Supplied information:
Segment Open
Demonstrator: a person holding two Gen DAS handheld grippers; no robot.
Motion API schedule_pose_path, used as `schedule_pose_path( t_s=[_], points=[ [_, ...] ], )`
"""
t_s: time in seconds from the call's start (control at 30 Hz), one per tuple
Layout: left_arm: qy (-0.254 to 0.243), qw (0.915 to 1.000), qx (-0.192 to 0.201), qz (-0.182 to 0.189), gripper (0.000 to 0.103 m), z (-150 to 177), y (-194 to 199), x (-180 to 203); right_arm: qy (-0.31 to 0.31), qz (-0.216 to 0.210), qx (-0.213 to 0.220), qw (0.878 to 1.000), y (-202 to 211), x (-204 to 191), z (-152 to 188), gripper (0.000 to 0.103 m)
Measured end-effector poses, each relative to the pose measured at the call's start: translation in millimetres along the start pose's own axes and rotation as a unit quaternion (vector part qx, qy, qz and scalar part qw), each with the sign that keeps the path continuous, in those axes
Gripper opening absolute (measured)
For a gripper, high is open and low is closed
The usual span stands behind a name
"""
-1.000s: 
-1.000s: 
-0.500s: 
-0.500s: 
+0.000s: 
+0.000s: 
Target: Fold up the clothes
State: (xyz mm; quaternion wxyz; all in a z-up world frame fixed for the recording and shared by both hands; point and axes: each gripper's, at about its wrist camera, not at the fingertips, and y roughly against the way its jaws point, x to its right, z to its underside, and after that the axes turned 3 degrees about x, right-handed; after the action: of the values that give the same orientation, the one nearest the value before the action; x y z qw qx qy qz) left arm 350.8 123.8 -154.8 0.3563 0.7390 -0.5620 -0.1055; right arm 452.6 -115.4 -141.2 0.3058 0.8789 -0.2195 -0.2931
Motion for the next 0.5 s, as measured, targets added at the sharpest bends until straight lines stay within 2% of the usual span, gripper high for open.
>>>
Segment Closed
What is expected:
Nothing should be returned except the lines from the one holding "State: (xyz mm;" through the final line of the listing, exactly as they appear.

Written reply:
State: (xyz mm; quaternion wxyz; all in a z-up world frame fixed for the recording and shared by both hands; point and axes: each gripper's, at about its wrist camera, not at the fingertips, and y roughly against the way its jaws point, x to its right, z to its underside, and after that the axes turned 3 degrees about x, right-handed; after the action: of the values that give the same orientation, the one nearest the value before the action; x y z qw qx qy qz) left arm 350.8 123.8 -154.8 0.3563 0.7390 -0.5620 -0.1055; right arm 452.6 -115.4 -141.2 0.3058 0.8789 -0.2195 -0.2931
Motion for the next 0.5 s, as measured, targets added at the sharpest bends until straight lines stay within 2% of the usual span, gripper high for open.
>>>

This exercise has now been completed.